I have gotten into reptile keeping over the last few years, here are my *other* scaly pets!

*Rodney McKay, the Crested Gecko*


















































*Kahless, the Ball (or Royal) Python*


















































*and last but not least, Boaz, the Rosy Boa*


----------



## BettaGuy (May 6, 2012)

Nice cresty, I personally love reptiles (and amphibians myself) heres my tortoise 








and my pacman frog


----------



## ZebraDanio12 (Jun 17, 2011)

Dannnnngg, those are some freaking good pics! Sweet pets.


----------



## BettaGuy (May 6, 2012)

yeah how'd you get such amazing quality anyways?


----------



## Pareeeee (Jan 22, 2005)

Thanks!

The quality comes from my Canon SX20IS digital camera. It takes great photos! I would recommend a Canon SX series to anyone.

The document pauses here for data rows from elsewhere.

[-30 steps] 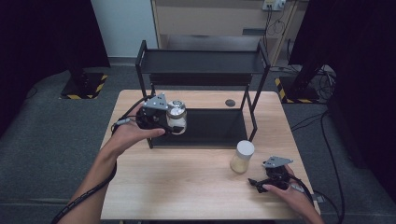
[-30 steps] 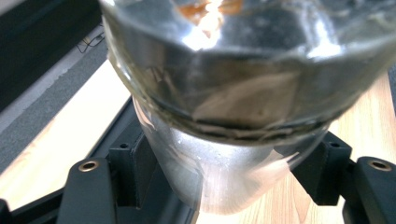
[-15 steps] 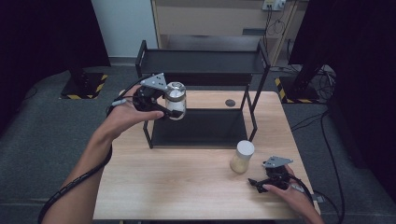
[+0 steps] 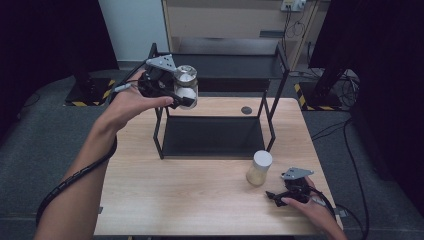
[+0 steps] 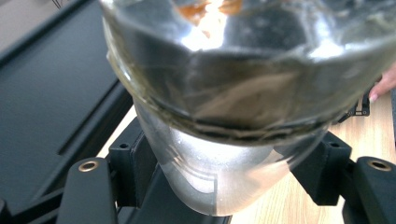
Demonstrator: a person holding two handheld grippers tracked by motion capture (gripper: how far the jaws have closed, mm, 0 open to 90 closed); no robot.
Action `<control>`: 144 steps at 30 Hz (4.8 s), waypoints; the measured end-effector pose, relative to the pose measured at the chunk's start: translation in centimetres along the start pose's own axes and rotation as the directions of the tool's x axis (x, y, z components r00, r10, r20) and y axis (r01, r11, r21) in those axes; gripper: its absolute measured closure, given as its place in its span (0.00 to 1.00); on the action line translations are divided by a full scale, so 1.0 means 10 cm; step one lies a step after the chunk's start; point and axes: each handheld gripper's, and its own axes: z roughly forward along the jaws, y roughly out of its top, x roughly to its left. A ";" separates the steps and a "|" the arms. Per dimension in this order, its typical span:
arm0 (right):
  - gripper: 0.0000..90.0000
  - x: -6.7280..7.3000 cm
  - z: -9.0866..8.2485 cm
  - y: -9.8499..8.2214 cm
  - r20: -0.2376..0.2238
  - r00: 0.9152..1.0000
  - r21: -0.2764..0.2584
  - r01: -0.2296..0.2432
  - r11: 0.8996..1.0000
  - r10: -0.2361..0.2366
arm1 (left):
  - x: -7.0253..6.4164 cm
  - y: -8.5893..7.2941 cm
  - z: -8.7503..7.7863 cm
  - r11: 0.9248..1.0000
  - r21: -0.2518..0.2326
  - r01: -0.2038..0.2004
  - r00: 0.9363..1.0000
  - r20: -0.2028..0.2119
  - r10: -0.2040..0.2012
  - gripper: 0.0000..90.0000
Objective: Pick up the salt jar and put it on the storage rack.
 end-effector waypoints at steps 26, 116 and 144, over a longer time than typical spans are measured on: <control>0.01 0.00 0.00 0.00 0.000 1.000 0.000 0.001 1.000 -0.001 | -0.06 0.60 -0.01 0.995 -0.004 0.098 0.983 -0.155 -0.098 0.33; 0.01 -0.01 0.00 -0.01 -0.005 1.000 -0.001 0.006 1.000 -0.006 | 0.27 0.61 0.57 0.943 -0.038 0.329 0.897 -0.299 -0.325 0.33; 0.01 -0.02 0.00 -0.01 -0.005 1.000 -0.002 0.006 1.000 -0.006 | -0.43 0.17 -0.01 0.988 -0.131 0.086 0.940 -0.318 -0.124 0.09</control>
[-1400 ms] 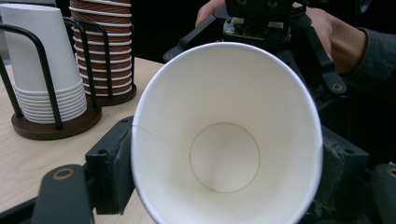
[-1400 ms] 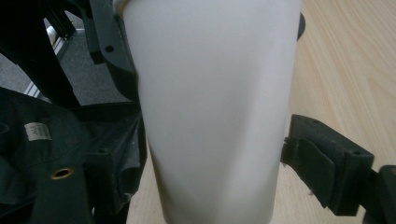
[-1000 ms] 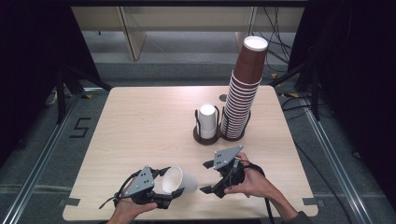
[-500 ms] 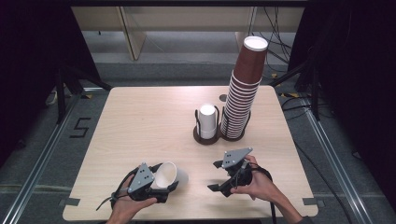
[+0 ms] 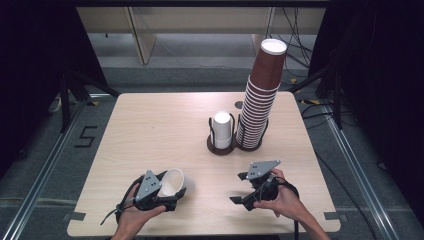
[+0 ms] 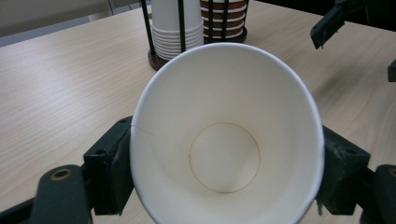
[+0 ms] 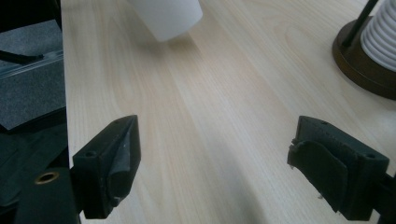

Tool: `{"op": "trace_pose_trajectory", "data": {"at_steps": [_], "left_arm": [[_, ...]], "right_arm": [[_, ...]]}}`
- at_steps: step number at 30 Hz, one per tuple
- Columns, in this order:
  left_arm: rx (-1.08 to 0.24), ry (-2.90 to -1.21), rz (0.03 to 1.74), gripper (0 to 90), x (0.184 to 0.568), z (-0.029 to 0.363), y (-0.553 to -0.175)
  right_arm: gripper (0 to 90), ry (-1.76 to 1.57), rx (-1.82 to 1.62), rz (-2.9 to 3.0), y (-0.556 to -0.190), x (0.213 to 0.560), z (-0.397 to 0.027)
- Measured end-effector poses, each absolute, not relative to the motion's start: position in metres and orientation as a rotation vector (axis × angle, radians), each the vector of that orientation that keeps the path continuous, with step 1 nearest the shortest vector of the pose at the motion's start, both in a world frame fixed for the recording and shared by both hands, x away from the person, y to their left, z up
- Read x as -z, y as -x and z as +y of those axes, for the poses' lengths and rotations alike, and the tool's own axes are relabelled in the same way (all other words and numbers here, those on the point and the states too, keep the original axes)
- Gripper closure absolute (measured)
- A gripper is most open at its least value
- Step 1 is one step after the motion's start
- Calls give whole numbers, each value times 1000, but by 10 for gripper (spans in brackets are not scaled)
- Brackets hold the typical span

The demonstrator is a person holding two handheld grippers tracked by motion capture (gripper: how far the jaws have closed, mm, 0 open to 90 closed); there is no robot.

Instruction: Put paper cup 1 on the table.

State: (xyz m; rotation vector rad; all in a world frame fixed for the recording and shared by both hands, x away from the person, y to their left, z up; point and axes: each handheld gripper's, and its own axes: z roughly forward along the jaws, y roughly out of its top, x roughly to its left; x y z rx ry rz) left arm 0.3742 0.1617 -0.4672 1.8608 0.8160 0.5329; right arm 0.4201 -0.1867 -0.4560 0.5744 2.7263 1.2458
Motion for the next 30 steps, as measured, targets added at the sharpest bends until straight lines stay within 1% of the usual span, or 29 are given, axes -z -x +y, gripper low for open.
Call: {"op": "trace_pose_trajectory", "data": {"at_steps": [7,14,19,22,30], "left_arm": [[-536,-1849,862,210,460,167,-388],[-560,-1886,865,210,450,163,-416],[-606,-1914,861,210,438,159,-437],[-604,-1930,874,210,434,157,-449],[-621,-2091,919,210,431,160,-490]], "right_arm": [[166,-587,-1225,2715,-418,456,-194],[164,-604,-1229,2710,-418,458,-199],[164,-613,-1224,2705,-418,458,-201],[165,-604,-1220,2712,-419,458,-202],[168,-625,-1222,2712,-419,459,-204]]}}
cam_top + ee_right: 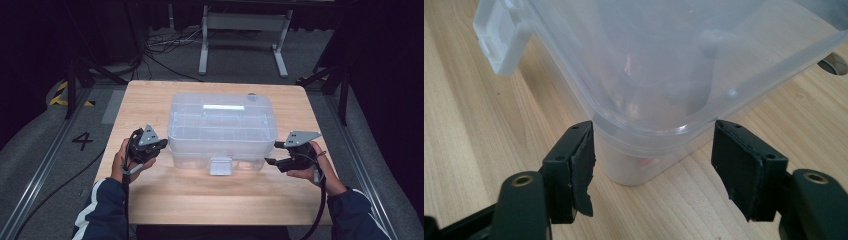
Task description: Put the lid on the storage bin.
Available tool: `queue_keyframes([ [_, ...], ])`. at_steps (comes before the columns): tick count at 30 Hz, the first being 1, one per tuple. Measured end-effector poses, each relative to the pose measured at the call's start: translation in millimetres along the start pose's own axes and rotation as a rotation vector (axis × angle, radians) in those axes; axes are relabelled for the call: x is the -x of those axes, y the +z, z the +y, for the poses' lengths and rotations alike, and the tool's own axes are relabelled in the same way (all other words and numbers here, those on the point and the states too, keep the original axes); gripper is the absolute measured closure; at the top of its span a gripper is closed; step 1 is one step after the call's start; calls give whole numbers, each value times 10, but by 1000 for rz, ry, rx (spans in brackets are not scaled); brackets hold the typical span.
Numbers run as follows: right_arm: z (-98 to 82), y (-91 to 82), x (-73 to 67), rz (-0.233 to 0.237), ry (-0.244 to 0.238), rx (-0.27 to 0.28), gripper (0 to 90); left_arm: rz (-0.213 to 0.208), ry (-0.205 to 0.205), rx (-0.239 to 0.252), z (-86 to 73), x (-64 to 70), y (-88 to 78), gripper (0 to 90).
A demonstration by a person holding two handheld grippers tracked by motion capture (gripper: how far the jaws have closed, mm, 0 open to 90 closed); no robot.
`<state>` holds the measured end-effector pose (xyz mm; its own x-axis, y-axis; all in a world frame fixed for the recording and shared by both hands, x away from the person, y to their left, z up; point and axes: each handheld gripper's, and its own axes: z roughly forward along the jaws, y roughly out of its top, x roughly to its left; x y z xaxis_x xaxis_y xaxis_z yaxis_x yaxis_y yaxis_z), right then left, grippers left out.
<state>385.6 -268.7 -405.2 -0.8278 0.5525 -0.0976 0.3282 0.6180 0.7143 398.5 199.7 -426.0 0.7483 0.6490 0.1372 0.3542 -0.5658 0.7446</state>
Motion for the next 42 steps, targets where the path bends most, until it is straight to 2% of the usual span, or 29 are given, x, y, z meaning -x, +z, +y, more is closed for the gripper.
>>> queue_keyframes([
  [6, 1, 4, -10, -6, -7, -4, 342, -1, -1, -1, -3, -4, -2, 868],
  [15, 12, -8, -54, -22, -71, -29, 315, 7, -5, 0, -11, -4, -51, 767],
  [26, 43, -53, -97, -37, -98, -23, 303, -7, 22, -11, -70, 69, -129, 697],
  [28, 47, -64, -103, -38, -105, -23, 303, -14, 39, -16, -93, 86, -142, 671],
  [31, 48, -81, -97, -44, -111, -24, 304, -20, 43, -27, -144, 85, -147, 648],
  [36, 28, -119, -91, -52, -111, -22, 305, -25, 38, -30, -217, 90, -185, 613],
  [42, -43, -170, -59, -68, -99, -21, 308, -13, 22, -64, -371, 84, -244, 551],
])
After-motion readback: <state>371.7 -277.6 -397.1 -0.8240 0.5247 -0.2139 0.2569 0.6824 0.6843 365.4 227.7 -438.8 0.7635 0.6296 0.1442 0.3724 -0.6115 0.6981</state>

Plus, photography is one of my pastimes.


----------



## TheJakeM (May 11, 2013)

Good pics. I've got a ball python too. My other reptile is a Sudan plated lizard-





















Sent from Petguide.com Free App


----------



## Ice (Sep 25, 2006)

I'd love to get a snake or chameoleon but the missus says no. Bad enough we have a cat, dog, and a fish tank. She tells me no more animals for I've got enough to take care of as it is. LOL!


----------



## Guest (May 5, 2014)

I love ball pythons. One of the most docile snakes there is. I just have a fish tank with one fish, my clown loach Baby Girl, a cat and two rabbits.


----------



## BV77 (Jan 22, 2005)

Pareeeee, where's the "like" button like of facebook. Those are some awesome shots.


----------



## Pareeeee (Jan 22, 2005)

Glad everyone likes the pics. 

I just got a new addition, her name's Jasper and she's a yearling Okeetee Corn Snake.


__
Sensitive content, not recommended for those under 18
Show Content


----------



## BettaGuy (May 6, 2012)

Nice, we recently had one at the pet store I work at (like a month ago), skittish little thing, but cool colours. Have a blood red corn snake at home right now (for a day) sadly I won't keep it, am just doing a presentation with it


----------



## big b (Aug 17, 2014)

hey betta guy on average how many crickets do you buy during the week?


----------



## a0n0p (Dec 2, 2005)

nice picture and nice drawing in yours website!


----------



## AquaFan81 (Jun 21, 2016)

Nice reptiles. Good photography as well. What camera are you using?


----------